The antimicrobial arsenal that we count on to save millions of lives each year is alarmingly thin–and these microbes are rapidly evolving resistance to our weapons. But help may be on the way: In a study posted in the AMB Express, researchers from the National Institute of Standards and Technology (NIST) show that automated techniques commonly used to screen new drugs for mammalian cell toxicity could also dramatically speed up the challenging task of antimicrobial discovery.
In the age-old struggle between humans and microbes, bacteria seem to be regaining the offensive. Only around a dozen classes of chemicals protect us from the myriad pathogens that populate our environment. Numerous agencies, including the World Health Organization and the Centers for Disease Control and Prevention, have recently warned that evolved resistance could soon render common antibiotics useless, and that few replacement drugs are in the pipeline.
The shortage of new antimicrobials is not a result of scientists lacking candidate chemicals. The fungal and plant worlds abound with potential antimicrobials, and chemists concoct new synthetic molecules all the time. However, a major bottleneck occurs at the lab bench. Any candidate compound must be tested at multiple concentrations against multiple strains of bacteria in different forms. This remains a cumbersome process, with numerous time- and labor-intensive steps that lab workers must currently carry out by hand.
But NIST researcher Samuel Forry and colleagues are convinced that the process could be vastly sped up using automation. To do so, Forry and his team looked to one of the pharmaceutical industry’s most powerful tools: high-throughput screening. For several decades, companies have routinely used automated systems to test potential drugs’ effects on mammalian cells in culture. In these studies, robots prepare samples of cells in arrays of small plastic wells, inject measured amounts of drugs and test whether cells live or die. The method can quickly assess multiple chemicals at different concentrations, all in parallel and with minimal human intervention.
High-throughput screening has seen limited use for antimicrobial discovery, Forry says, because less research and development money is available and because of the large variation among microbial populations and growth conditions. Hoping to stimulate the field, Forry and his team adapted a high-throughput screening robot for antimicrobial testing. The researchers tested a set of antimicrobial compounds known as pyridinium salts against the common bacterium Streptococcus mutans, which causes tooth decay.
Part of the challenge in identifying useful antimicrobial compounds is that chemicals that kill free-swimming cells are often less effective against the same bacteria growing in biofilms like the plaque that can form on teeth.

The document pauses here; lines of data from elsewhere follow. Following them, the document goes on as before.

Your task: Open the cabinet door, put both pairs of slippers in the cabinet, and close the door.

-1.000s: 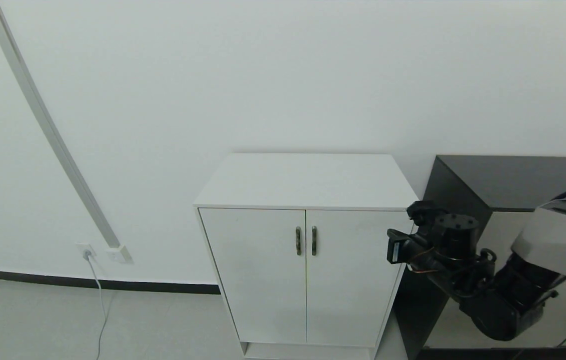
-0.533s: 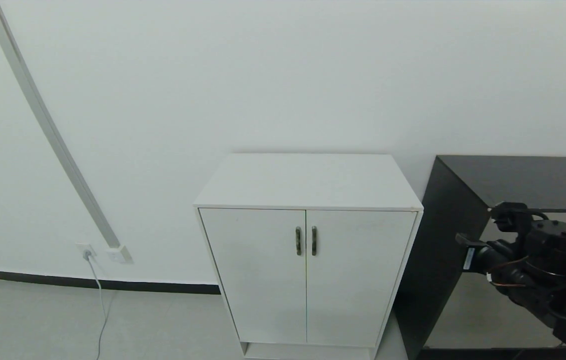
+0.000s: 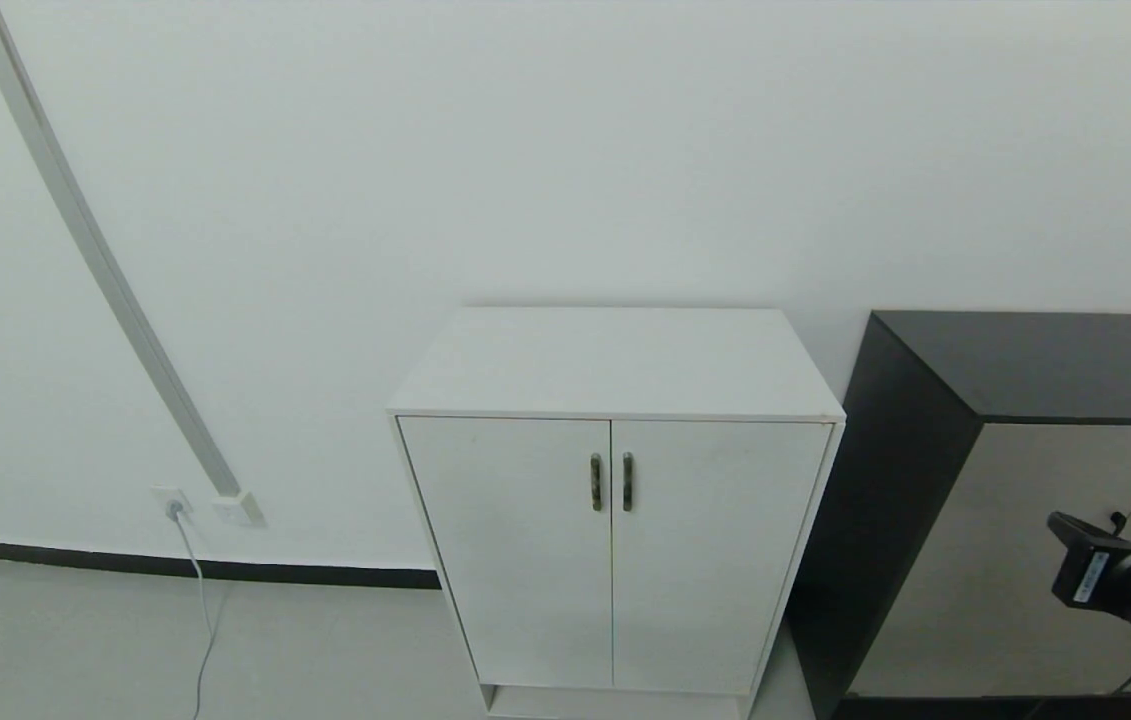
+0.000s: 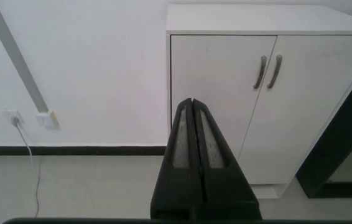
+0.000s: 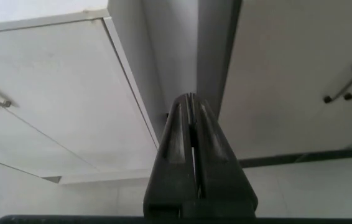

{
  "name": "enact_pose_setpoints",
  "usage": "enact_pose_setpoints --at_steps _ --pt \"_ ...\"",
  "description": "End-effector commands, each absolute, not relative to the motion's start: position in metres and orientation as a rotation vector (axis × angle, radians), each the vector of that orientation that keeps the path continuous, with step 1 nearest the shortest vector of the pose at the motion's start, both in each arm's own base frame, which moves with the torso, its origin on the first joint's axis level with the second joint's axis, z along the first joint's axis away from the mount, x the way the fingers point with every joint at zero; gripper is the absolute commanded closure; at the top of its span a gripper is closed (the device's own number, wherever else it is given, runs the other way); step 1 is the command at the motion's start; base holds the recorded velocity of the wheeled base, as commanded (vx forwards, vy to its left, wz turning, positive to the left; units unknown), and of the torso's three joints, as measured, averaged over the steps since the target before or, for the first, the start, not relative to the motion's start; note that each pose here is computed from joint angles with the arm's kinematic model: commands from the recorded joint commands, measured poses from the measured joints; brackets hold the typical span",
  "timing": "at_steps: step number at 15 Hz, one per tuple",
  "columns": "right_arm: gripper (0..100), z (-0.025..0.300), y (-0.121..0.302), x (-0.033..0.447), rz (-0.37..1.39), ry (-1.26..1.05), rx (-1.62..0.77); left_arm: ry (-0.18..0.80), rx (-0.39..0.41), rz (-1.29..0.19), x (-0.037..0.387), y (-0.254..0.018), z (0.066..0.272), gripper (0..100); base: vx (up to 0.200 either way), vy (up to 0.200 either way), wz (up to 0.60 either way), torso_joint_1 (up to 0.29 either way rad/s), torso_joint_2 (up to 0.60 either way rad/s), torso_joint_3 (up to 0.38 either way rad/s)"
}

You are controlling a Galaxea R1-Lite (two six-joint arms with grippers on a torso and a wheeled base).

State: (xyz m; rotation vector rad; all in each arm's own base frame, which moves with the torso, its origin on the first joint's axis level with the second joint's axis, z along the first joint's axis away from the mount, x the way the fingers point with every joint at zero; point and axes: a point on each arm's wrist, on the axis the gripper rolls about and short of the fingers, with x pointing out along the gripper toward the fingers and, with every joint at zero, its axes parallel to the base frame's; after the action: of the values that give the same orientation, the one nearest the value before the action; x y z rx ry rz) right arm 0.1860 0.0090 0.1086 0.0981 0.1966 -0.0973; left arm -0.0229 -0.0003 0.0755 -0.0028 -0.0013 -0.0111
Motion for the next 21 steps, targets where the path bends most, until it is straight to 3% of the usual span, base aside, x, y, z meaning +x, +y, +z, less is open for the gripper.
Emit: enact_pose_setpoints --at_steps 1,7,15,21 --pt "100 0.118 0.006 0.161 -0.101 0.148 0.106 0.000 -0.003 -0.011 -0.023 0.000 0.075 100 0.000 0.000 0.00 0.000 0.00 0.000" --pt "100 0.125 -0.004 0.106 -0.067 0.204 0.115 0.000 -0.003 -0.011 -0.023 0.000 0.075 100 0.000 0.000 0.00 0.000 0.00 0.000" --pt "100 0.099 0.001 0.022 0.018 0.258 0.122 0.000 -0.003 -0.011 -0.023 0.000 0.075 100 0.000 0.000 0.00 0.000 0.00 0.000" --pt "100 0.083 0.001 -0.006 0.138 0.219 0.079 0.000 -0.003 -0.011 -0.023 0.000 0.075 100 0.000 0.000 0.00 0.000 0.00 0.000"
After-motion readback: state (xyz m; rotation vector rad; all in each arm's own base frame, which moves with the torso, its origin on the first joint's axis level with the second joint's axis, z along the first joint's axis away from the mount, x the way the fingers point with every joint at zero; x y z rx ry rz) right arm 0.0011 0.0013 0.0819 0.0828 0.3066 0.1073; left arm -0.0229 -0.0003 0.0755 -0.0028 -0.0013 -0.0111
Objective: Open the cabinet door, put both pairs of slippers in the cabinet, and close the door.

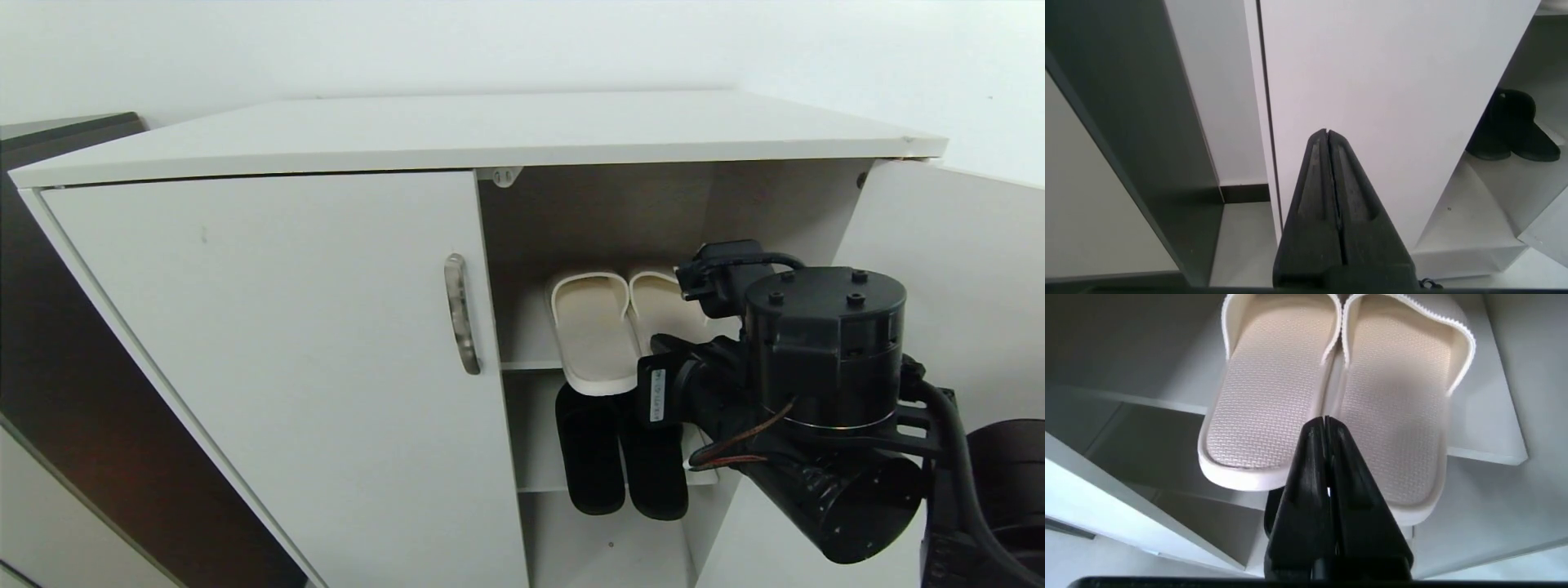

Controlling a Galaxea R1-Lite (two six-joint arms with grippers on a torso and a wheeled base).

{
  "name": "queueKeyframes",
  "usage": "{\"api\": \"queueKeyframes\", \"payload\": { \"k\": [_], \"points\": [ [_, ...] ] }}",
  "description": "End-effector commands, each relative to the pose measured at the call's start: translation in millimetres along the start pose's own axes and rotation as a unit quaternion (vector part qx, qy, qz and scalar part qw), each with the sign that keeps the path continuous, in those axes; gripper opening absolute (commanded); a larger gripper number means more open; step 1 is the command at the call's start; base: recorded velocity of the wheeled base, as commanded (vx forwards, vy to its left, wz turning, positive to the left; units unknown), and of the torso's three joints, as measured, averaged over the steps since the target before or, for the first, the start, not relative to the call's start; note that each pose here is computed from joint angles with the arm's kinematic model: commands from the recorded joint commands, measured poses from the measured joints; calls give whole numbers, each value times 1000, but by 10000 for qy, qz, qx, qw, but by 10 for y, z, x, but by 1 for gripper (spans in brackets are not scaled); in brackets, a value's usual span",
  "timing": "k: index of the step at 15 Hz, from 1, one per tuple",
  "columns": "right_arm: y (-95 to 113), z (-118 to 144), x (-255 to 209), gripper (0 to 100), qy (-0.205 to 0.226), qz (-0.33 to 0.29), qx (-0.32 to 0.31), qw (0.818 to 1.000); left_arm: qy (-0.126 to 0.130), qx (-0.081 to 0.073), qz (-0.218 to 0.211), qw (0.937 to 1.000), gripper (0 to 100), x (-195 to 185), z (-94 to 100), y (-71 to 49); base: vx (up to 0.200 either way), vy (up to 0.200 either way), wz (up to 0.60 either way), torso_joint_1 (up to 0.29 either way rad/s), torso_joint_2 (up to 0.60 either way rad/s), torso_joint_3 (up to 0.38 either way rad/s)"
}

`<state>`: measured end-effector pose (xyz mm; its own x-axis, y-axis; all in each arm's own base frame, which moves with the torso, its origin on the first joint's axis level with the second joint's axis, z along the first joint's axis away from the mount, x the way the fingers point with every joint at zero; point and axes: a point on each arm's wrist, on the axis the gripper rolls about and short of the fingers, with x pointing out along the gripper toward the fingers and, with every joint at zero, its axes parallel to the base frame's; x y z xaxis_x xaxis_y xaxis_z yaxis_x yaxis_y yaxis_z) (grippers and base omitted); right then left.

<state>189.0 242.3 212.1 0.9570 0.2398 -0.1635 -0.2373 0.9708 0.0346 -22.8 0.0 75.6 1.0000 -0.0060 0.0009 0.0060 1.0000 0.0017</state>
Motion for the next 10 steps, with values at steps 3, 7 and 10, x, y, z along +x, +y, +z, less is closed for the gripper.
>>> {"api": "queueKeyframes", "payload": {
  "k": [3, 7, 10],
  "points": [
    [4, 0, -5, 0, -2, 4, 1, 10000, 4, -1, -9, 10000, 0, 1, 1, 0, -200, 0, 0, 2, 2, -2],
    [7, -13, 2, 0, 15, 1, -14, 10000, 4, -1, -9, 10000, 0, 1, 1, 0, -200, 0, 0, 5, 5, 2],
    [6, -27, 4, 0, 40, 4, -34, 10000, 4, -9, -9, 10000, 0, 1, 1, 0, -200, 0, 0, 5, 2, -1]
  ]
}}
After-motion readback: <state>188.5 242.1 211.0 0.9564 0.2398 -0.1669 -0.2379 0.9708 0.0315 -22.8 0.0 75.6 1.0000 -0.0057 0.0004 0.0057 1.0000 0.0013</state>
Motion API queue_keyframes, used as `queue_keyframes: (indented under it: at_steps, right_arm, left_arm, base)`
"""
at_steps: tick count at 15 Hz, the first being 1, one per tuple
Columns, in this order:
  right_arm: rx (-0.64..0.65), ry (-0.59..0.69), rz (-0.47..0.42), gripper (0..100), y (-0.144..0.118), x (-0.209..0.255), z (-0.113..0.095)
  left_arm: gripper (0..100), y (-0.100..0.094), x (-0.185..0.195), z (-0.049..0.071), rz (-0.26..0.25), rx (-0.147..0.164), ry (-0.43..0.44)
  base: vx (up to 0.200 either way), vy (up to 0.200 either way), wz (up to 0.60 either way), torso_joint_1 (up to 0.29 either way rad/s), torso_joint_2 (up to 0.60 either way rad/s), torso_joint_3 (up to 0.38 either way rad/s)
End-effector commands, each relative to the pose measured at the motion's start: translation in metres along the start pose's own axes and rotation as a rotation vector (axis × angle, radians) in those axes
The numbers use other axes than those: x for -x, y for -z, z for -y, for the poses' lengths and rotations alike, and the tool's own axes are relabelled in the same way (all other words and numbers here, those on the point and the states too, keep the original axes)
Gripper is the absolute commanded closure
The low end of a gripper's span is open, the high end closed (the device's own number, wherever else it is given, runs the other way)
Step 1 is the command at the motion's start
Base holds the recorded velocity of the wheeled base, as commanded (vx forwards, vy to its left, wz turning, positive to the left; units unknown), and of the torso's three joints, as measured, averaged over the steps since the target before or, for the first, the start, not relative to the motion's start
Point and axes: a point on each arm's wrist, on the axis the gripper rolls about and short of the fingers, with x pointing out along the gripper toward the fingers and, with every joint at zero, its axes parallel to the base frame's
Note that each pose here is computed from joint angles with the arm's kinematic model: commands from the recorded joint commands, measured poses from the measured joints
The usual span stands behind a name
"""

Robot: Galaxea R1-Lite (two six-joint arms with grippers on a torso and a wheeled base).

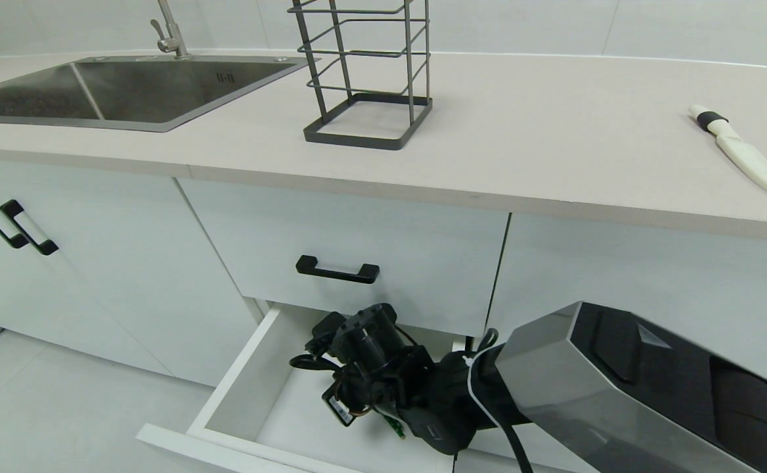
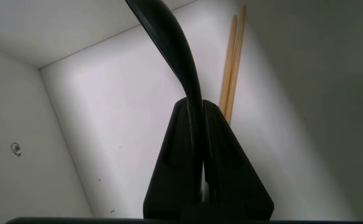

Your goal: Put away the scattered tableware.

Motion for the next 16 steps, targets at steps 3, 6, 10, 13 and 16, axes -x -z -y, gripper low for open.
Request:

So Forry’s team used automation to culture both free-swimming cells and biofilms, as well as an intermediate state, side-by-side in 96-well plates. The researchers measured antimicrobial activity in three different ways by identifying the concentrations that reduced bacterial activity by half, that prevented any detectable activity, and that entirely killed the bacteria. They determined the drugs’ effects with high throughput by measuring light passing through the wells or using chemicals that change color to indicate metabolic activity.
The team found that the automated system delivered results indistinguishable from those obtained by doing the experiments by hand. More importantly, the robot took only a third as much time as humans do, freed up laboratory personnel for other tasks, and carried out the procedures without errors. “That’s a huge improvement from the point of view of laboratory workflow and a great boon for people trying to identify and characterize antimicrobials,” Forry says.
The trials weren’t fully automated–for instance, the researchers moved samples from the incubator to the screening robot by hand–but Forry says his team has demonstrated the concept, and existing technology can fill in the remaining steps. He expects other research labs will adopt the technology first, followed by pharmaceutical companies. “Once a number of people start to use this and find that it works for them as well as it has worked for us, I could easily see companies and contract labs doing it.”